▶ Problem to work on
Report the count of lines containing the word "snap" in these records, with no other text.

▶ Records for this task
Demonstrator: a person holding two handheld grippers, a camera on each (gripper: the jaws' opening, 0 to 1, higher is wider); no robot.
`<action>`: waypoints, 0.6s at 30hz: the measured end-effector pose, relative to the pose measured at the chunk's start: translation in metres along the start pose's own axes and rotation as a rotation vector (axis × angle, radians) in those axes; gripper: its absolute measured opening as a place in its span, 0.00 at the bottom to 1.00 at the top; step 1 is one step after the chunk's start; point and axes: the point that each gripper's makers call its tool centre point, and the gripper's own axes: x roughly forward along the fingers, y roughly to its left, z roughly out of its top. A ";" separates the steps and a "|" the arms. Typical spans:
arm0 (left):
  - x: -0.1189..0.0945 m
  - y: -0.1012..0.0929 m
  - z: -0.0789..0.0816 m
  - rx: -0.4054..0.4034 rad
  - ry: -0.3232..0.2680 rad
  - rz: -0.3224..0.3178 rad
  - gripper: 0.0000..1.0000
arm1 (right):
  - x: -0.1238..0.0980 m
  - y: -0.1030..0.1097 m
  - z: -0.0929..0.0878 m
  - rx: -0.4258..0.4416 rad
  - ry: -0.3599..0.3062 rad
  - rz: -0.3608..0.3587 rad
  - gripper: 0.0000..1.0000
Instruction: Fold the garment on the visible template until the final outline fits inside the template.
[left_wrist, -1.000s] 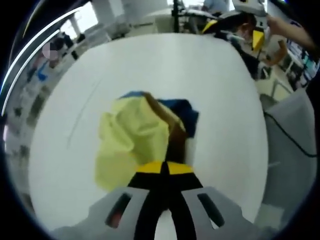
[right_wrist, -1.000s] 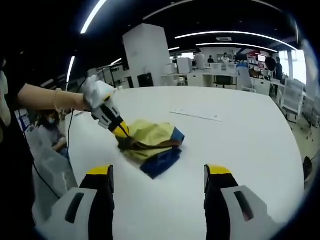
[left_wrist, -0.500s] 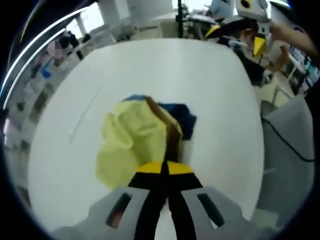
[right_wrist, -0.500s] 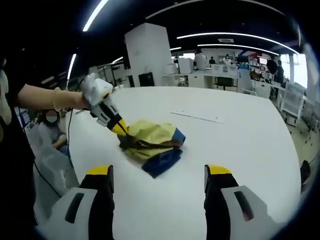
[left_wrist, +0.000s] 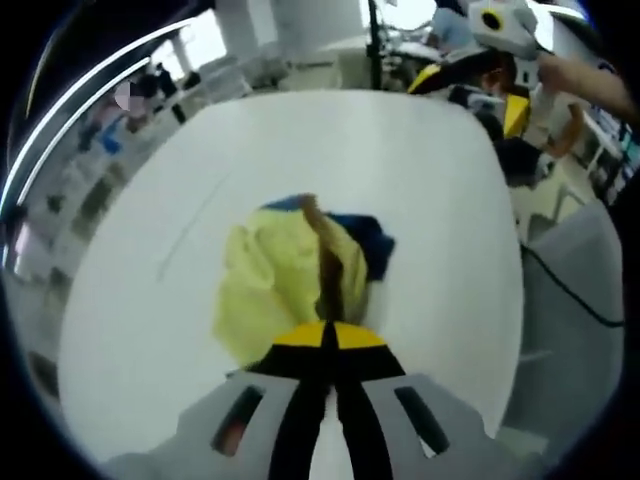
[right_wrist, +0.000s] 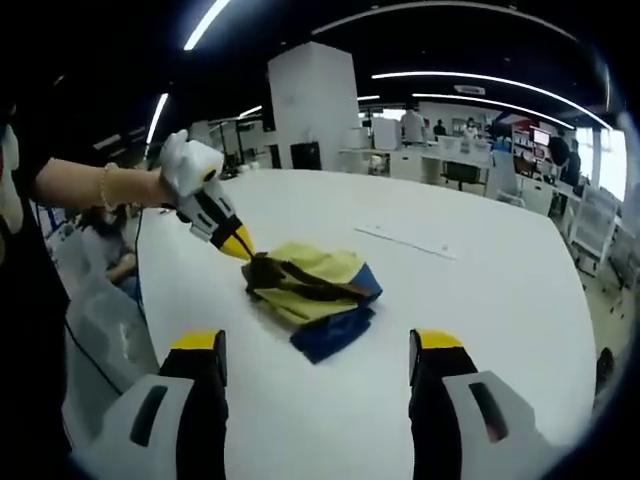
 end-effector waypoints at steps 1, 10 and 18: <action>-0.001 0.000 0.000 -0.002 -0.002 0.002 0.00 | 0.003 0.001 -0.001 -0.006 0.008 0.007 0.74; 0.012 0.000 -0.017 -0.047 0.020 0.002 0.00 | 0.018 0.008 -0.001 -0.019 0.018 0.041 0.74; 0.030 -0.008 -0.018 -0.055 0.023 -0.025 0.00 | 0.020 0.005 -0.014 -0.004 0.043 0.047 0.73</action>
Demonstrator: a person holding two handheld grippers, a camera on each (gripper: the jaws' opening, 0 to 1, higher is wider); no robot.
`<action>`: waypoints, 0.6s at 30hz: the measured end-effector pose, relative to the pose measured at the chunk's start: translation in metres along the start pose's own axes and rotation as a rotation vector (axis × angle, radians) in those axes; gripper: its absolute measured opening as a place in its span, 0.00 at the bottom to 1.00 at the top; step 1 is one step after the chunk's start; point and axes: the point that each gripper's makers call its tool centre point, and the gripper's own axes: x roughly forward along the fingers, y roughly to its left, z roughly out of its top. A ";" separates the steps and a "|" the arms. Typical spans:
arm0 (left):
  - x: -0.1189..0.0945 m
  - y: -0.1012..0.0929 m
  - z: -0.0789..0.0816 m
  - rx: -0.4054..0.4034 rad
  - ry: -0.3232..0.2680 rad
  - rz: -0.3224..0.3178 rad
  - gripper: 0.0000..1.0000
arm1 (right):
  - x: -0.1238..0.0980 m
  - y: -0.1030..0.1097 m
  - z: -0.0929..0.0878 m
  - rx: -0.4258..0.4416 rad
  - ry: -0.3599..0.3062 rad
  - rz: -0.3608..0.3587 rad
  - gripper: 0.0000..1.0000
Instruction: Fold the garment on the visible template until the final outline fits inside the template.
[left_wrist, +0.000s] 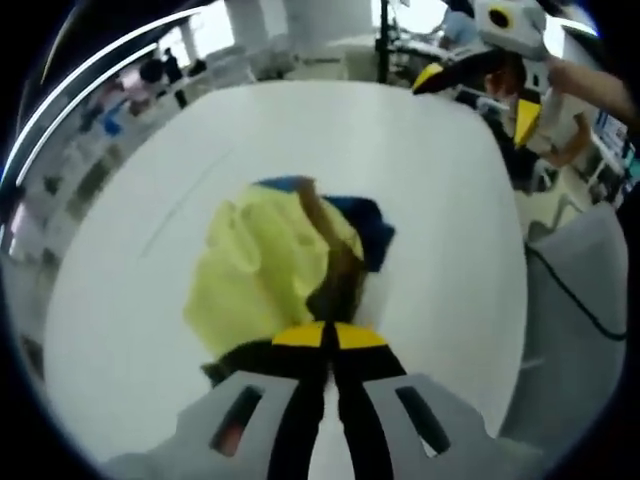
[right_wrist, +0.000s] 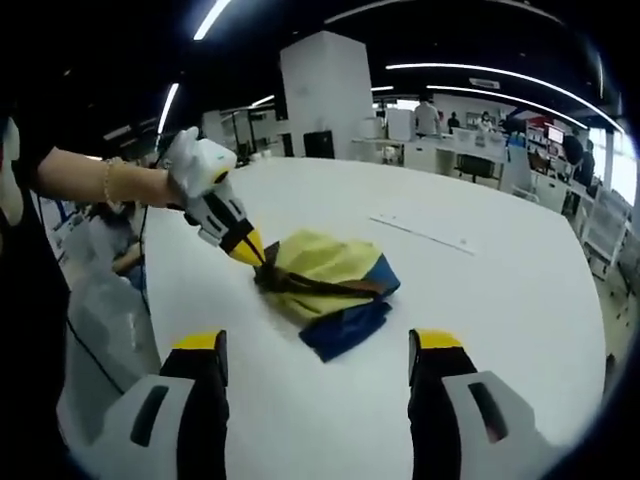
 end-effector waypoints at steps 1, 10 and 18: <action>0.002 -0.001 0.001 -0.002 -0.002 -0.005 0.00 | 0.000 -0.001 -0.002 0.004 0.003 -0.001 0.73; 0.019 -0.016 0.012 0.066 -0.002 -0.046 0.13 | 0.000 -0.006 -0.008 0.022 0.012 -0.007 0.73; 0.026 -0.018 0.014 0.077 0.021 -0.070 0.00 | 0.003 -0.008 -0.008 0.014 0.018 -0.003 0.73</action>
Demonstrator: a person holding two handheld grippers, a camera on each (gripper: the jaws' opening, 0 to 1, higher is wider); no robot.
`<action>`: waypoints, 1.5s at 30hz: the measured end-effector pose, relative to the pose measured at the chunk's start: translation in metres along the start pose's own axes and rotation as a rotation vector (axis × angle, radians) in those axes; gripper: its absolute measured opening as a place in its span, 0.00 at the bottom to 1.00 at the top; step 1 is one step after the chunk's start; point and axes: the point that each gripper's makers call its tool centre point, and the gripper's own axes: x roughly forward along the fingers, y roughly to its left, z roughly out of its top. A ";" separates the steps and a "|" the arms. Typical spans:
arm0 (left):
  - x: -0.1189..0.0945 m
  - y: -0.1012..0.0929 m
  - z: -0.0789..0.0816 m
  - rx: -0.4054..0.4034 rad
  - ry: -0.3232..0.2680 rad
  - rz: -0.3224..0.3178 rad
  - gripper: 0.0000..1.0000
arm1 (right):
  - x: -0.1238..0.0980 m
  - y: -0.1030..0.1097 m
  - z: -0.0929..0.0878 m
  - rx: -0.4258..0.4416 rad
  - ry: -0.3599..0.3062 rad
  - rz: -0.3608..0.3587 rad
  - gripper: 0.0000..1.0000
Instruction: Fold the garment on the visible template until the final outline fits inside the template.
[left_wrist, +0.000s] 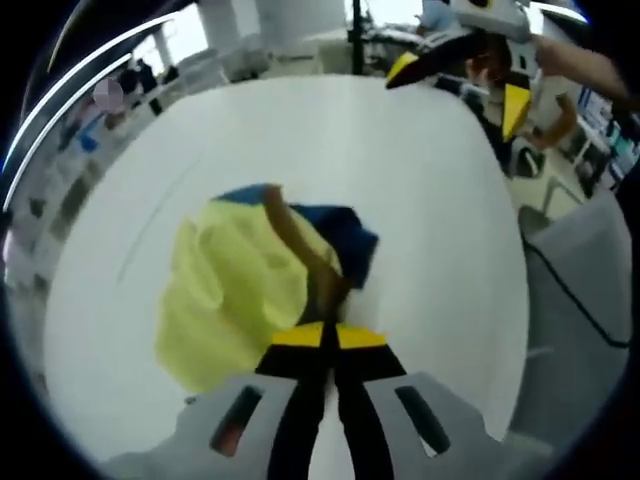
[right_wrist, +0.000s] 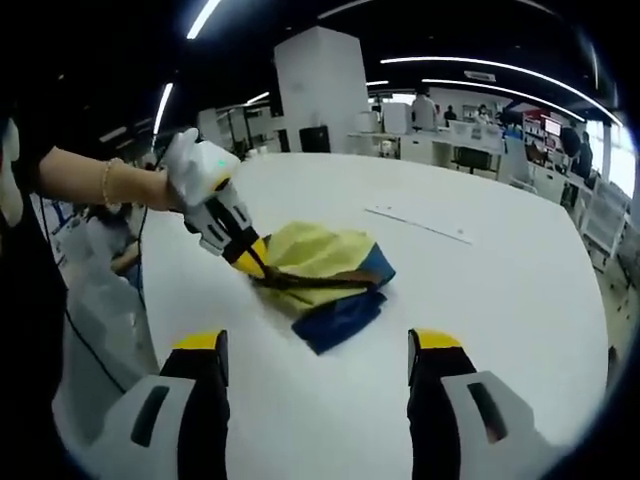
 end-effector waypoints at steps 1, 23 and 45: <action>-0.001 0.001 0.000 0.000 0.000 0.004 0.00 | 0.001 0.000 0.000 -0.002 0.002 0.002 0.73; -0.093 0.010 0.019 -0.056 -0.113 0.163 0.00 | 0.060 -0.010 0.014 -0.505 0.147 -0.006 0.60; -0.116 0.006 0.009 -0.135 -0.155 0.199 0.00 | 0.132 -0.031 0.051 -0.943 0.102 -0.040 0.39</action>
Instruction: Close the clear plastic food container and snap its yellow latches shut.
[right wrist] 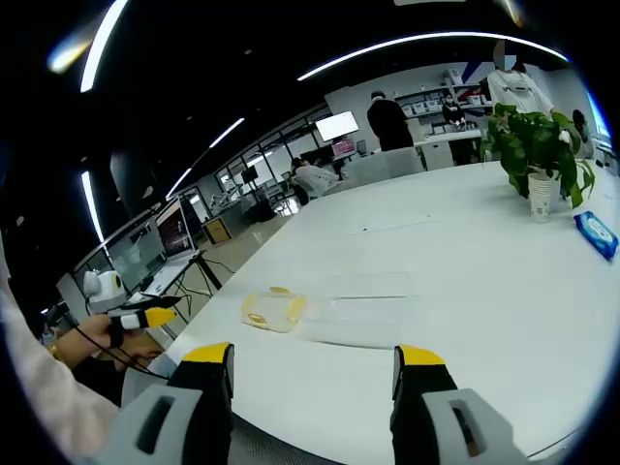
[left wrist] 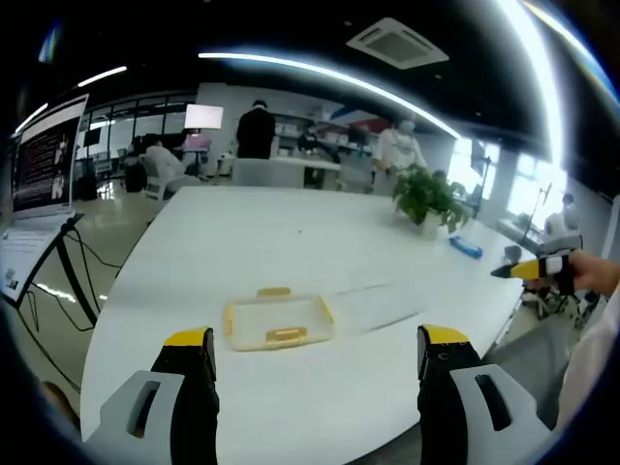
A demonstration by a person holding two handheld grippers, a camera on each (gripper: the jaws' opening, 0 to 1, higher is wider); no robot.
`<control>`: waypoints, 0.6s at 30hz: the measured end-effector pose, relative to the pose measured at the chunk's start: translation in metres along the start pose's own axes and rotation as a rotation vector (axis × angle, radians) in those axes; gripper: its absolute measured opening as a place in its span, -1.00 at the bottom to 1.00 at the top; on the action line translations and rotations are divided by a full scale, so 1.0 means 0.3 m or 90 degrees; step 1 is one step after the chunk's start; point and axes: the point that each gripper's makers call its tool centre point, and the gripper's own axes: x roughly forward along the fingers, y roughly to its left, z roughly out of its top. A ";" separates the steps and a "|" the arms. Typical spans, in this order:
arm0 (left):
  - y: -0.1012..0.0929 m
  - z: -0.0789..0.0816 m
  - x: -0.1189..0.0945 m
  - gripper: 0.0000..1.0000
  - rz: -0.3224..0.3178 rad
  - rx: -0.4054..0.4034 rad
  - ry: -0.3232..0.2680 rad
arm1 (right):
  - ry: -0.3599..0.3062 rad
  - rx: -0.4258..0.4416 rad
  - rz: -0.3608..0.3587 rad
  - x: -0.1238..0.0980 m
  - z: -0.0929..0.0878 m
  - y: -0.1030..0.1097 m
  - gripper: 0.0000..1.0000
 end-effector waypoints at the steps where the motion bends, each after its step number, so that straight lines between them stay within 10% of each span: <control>1: 0.000 0.002 0.000 0.70 0.000 0.000 -0.001 | 0.000 0.000 0.000 0.000 0.000 0.000 0.31; 18: 0.000 0.000 -0.009 0.69 0.005 -0.002 -0.004 | -0.002 0.001 0.001 -0.001 -0.005 0.006 0.31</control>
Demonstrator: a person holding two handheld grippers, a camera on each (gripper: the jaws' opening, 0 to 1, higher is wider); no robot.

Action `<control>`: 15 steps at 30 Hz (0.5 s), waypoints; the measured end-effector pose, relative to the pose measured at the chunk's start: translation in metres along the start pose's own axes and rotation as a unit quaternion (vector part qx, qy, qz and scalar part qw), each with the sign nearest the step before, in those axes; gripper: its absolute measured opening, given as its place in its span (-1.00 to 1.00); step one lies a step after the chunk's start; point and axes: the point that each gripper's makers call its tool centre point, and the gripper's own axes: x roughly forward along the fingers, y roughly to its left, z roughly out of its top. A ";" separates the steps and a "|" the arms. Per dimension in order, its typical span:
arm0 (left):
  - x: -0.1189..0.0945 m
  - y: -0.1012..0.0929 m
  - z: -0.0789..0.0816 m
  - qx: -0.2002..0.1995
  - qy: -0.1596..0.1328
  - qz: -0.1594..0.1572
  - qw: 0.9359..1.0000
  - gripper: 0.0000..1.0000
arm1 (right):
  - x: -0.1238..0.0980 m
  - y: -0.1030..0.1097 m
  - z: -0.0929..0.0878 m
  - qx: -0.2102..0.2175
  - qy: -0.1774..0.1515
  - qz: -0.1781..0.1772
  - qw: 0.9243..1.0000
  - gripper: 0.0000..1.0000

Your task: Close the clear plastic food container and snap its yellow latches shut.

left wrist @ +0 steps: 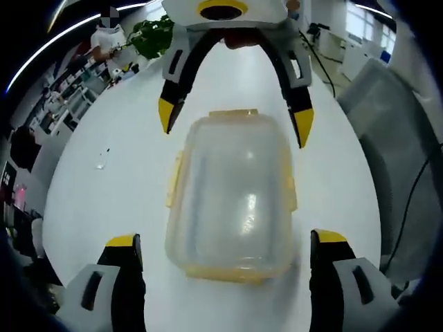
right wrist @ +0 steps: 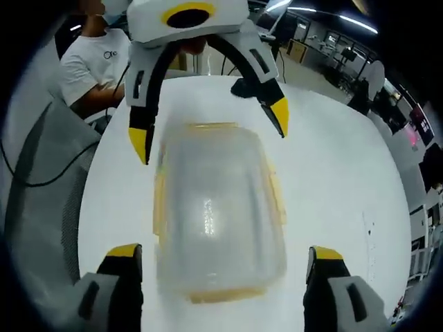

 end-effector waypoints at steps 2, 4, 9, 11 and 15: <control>-0.002 -0.001 0.000 -0.001 0.000 0.003 1.000 0.98 | -0.003 0.002 0.004 0.006 -0.007 -0.002 1.000 0.98; -0.004 -0.002 0.001 -0.005 -0.003 0.008 1.000 0.98 | -0.007 0.004 0.008 0.014 -0.014 -0.008 1.000 0.98; -0.010 -0.003 0.002 -0.032 -0.015 0.026 0.999 0.98 | -0.015 0.005 0.012 0.035 -0.030 -0.025 0.999 0.98; -0.013 -0.006 0.002 -0.039 -0.019 0.029 0.999 0.98 | -0.018 0.007 0.012 0.044 -0.033 -0.028 0.998 0.98; -0.020 -0.010 0.002 -0.057 -0.028 0.038 0.997 0.98 | -0.023 0.014 0.011 0.062 -0.042 -0.034 0.997 0.98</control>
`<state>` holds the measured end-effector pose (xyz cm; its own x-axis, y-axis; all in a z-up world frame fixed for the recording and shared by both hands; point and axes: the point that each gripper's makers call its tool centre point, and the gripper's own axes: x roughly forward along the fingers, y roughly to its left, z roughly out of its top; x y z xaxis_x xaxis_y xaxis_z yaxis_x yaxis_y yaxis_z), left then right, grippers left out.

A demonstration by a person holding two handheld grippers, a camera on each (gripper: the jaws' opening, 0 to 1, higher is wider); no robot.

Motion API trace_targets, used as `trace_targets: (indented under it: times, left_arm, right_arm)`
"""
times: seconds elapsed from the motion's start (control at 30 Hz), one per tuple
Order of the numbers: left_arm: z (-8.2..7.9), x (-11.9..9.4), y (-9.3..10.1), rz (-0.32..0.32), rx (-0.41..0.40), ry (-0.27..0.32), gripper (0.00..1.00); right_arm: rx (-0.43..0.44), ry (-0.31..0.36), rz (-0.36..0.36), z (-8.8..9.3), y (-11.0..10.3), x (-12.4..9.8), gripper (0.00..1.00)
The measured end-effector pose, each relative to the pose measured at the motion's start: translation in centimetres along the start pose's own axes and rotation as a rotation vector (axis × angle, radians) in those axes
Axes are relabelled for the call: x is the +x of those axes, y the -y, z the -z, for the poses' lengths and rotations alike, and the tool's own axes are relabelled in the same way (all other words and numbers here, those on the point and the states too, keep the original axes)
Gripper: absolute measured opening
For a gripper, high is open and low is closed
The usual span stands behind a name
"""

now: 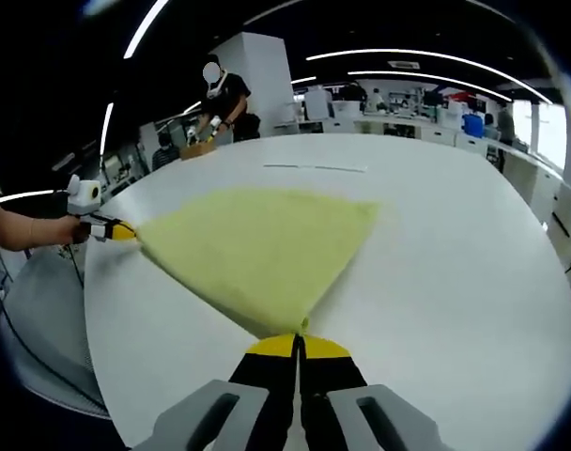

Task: Fold the garment on the visible template until the final outline fits inside the template.

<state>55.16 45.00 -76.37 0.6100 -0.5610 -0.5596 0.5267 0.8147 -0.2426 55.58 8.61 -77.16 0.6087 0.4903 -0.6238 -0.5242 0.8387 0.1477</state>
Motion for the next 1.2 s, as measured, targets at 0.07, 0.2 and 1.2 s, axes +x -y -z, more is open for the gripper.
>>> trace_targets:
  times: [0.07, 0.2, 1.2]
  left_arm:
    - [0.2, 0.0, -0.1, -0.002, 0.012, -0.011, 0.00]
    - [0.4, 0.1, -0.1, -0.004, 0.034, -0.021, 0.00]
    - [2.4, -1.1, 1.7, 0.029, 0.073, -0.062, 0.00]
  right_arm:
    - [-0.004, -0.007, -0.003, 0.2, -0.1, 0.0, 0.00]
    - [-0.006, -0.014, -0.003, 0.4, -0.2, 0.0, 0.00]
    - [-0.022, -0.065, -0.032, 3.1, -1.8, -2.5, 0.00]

▶ Response
2